Dave and I have started working together on Earthsim.
We have started with a clean slate and are writing pretty much everything from scratch. But times have changed, there is so much open source out there that we can base many components on existing technologies. This leaves us clear to focus on just the pieces we want to specialize on.
We have already set out some of our goals for the game and what the engine needs to do:
- Simulate an 10km square tile of landscape. At least 2k resolution and upto 32k x 32k resolution.
- Simulate a million plants & trees for the 10km square.
Above is our first screenshot from getting the first rendering prototype drawing a test landscape. Dave is building out the DirectX parts of the engine while I work on the model for how all our plants and trees grow.
Hierarchical grids and real time data compression
The most fundamental gate on performances is the speed a processor can get to its memory. It does not matter how fast you make your processing. If the data IO takes longer than the computer speed, the IO speed is the limit of performance.
Essentially, if you want to process big things fast, you have to make the memory use smaller.
Storing vast data sets at high performance needs real-time data compression. Otherwise you can easily run out of cache, and not manage to read in your data fast enough to keep the CPU or GPU running at a speed it should be. You stall.
One way of achieving this is to use hierarchical grids running at multiple resolutions that divide a world up into successively smaller cells, each with their own sub coordinate systems.
These sub-coordinate systems let us store plant and creature positions relative to their closest grid cell. So we can often use half precision floating point and sometimes even 8 bit fixed point precision to give a 4x data improvement over normal size floating point data. And this gain translates directly to performances gains.
Here is the design I just finished for our simulation grids.

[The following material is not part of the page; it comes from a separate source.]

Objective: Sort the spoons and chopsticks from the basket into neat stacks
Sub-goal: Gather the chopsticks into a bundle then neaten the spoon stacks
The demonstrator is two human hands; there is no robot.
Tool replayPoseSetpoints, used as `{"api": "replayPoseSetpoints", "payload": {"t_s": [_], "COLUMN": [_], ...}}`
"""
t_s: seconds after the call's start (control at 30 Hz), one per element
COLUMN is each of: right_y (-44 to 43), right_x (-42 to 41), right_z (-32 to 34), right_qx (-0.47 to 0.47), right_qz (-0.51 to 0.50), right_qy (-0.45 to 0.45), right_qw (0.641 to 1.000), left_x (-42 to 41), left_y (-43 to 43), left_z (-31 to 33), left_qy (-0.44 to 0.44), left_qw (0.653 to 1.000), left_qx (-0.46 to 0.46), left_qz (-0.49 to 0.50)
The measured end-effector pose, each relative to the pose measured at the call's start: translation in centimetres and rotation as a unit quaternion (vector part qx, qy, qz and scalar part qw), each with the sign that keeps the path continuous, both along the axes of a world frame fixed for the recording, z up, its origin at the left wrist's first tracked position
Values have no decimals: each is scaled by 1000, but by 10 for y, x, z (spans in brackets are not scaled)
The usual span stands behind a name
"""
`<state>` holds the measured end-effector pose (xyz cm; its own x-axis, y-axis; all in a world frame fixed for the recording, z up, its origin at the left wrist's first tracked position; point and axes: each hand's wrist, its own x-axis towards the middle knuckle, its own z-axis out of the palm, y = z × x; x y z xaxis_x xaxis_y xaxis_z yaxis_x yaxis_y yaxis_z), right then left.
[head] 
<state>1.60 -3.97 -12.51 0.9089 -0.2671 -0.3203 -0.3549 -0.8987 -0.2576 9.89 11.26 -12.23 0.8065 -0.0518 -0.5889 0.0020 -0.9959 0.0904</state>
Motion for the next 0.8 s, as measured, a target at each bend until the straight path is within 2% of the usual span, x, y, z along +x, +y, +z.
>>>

This shows all the different grid resolutions we are using to model and simulate our ecosystem.
(right click to open in a new tab if you really want to see the grids)

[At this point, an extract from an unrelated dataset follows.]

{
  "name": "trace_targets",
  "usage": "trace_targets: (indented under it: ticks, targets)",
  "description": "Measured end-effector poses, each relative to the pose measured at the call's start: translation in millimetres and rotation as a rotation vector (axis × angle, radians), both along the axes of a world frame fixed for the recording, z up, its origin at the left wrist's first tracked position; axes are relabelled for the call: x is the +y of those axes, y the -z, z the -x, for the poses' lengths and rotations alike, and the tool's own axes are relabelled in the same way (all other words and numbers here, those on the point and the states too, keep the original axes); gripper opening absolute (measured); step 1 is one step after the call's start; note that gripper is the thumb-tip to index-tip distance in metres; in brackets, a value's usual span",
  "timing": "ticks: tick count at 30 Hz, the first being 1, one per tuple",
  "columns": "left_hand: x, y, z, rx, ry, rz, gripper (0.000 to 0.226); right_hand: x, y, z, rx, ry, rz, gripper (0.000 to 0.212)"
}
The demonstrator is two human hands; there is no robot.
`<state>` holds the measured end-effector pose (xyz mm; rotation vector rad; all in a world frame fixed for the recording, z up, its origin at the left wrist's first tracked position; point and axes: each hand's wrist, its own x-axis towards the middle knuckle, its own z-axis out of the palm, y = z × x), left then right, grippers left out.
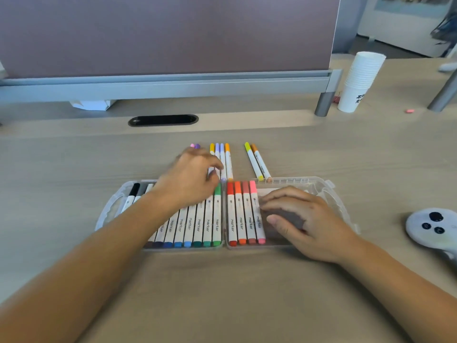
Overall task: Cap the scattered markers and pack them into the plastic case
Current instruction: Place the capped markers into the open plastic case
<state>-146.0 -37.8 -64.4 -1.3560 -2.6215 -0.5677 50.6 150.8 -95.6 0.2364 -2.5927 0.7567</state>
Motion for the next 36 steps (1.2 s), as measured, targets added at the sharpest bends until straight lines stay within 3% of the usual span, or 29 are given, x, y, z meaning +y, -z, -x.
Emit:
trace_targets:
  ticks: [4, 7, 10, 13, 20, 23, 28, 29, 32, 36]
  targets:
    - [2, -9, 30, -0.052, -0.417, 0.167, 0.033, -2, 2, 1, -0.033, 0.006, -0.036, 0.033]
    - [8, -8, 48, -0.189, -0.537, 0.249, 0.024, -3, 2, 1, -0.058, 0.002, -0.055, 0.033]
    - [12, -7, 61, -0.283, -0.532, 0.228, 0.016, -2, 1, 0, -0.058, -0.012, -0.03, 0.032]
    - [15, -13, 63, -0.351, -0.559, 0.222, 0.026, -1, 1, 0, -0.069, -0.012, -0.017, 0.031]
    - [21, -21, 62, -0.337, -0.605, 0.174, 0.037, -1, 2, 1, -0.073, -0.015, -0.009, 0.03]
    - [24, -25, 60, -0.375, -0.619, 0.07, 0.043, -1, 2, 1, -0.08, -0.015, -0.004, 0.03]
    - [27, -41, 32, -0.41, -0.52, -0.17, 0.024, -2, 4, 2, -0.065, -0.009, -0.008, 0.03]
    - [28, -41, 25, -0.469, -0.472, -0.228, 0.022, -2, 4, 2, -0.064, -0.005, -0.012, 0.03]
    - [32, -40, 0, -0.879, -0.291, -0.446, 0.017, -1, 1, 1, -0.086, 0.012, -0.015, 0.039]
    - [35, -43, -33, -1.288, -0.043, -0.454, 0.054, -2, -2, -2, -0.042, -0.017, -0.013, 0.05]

These grids also enable the algorithms to be more easily multi threaded for many core parallel performance, as well as enabling us to precisely tune the code so that all data fits by design ideally into the first and otherwise the second level CPU cache over a complete data processing loop. This removes the requirement of the CPU to fetch new data from main memory until a given cell’s work is complete and sent back out of the cache to main memory.
We want all performance critical code to be running in this fashion so performance is gated on first or second level cache speed rather than main memory speed.